Industry News

  • Raising Up the Next Generation of PIA Members

    September 1, 2005

    It Is Our Responsibility to Ensure the Future of Our Industry and PIA

    By Lewis L. Wilson
    PIA National Director, New York

    Throughout my involvement in business, politics and PIA, one thing I have noticed is that there are few issues upon which almost everybody can agree.

    In the agency business, there is one thing almost everyone believes: we need to do more to attract young people into our industry.

    Those of us who have spent many years as independent insurance agents might like to think that we will be around forever - but we know better. As business owners, we know that no enterprise can achieve long-term success without attracting a steady stream of new talent that will one day be in charge.

    Many of us who chose to work in the insurance industry made that decision because a family member was also in insurance. Involvement in the insurance industry is often something that gets handed down from one generation to the next.  But in today's world, perpetuation by tradition isn't enough.

    If we want the American Agency System to continue to flourish, we need to do more to reach out to young people with the message that one of the most exciting, challenging and lucrative career choices they can make is to become a Professional Insurance Agent.

    Now, I realize that, for many Americans, "exciting" and "insurance agent" are terms that seldom get used in the same sentence. It can be a daunting task for a person more mature in years (which some people have suggested describes me) to convince a young person just starting out that insurance is a great career choice.

    In 2002, this issue was discussed during a CEO Conference hosted by PIA of New York, the New York Insurance Association and the New York Young Insurance Professionals (NY-YIP).

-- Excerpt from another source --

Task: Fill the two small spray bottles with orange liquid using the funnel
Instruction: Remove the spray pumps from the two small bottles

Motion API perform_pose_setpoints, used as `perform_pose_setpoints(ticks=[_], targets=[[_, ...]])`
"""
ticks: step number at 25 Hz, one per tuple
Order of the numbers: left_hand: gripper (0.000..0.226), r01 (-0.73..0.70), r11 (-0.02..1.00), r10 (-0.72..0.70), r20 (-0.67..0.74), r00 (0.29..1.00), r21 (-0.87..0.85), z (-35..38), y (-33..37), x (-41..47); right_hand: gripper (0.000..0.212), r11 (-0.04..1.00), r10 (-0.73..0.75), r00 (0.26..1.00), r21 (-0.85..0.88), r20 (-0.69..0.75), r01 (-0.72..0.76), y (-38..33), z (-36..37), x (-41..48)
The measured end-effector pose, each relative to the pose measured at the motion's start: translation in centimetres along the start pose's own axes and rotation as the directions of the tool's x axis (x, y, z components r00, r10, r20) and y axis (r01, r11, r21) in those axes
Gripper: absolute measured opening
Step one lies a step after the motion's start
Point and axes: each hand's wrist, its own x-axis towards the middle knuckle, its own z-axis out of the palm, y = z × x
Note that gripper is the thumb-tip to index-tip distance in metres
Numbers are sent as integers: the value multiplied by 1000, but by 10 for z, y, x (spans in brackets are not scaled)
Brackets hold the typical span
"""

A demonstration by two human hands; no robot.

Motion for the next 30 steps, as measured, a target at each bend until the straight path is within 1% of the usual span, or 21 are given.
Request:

What came out of those discussions was that we, as an industry, have to attract college-aged men and women who want to learn about all that the industry has to offer. We must develop more insurance-based programs for these students to test the waters in order to ensure that their entrance into the industry will be long term - and not serve as a r©sum© builder. We need to reach out to young people before they make their career choices. We must go to them; they will not come to us.

    In several states, PIA associations have sponsored organizations to encourage the young professionals who already work in our industry and attract others to join us. The New York, New Jersey and Connecticut Young Insurance Professionals associations are thriving groups comprised of dedicated young insurance people who gather to network, enable education, engage in charitable works and have fun. There are also similar YIP organizations, councils or committees in Virginia, Louisiana, Wisconsin, Arkansas and other PIA affiliates.

    For years, I have been working hard to help our Young Insurance Professionals gain the recognition they deserve by our national association. That's why I am pleased that beginning in 2006 our national association will inaugurate the PIA National Young Agent of the Year Award. It is especially fitting that the first of these awards will be presented during PIA's 75th Anniversary year. After all, what better way to celebrate the fact that PIA has been in existence for many generations than to give recognition to PIA's upcoming leaders.

    As all of us move through our lives and our careers, we try to give back. For many of us, service to PIA is not only in the best interest of our businesses, it is also a chance to contribute something back to the industry that we cherish, that has helped us achieve the best for ourselves and our families.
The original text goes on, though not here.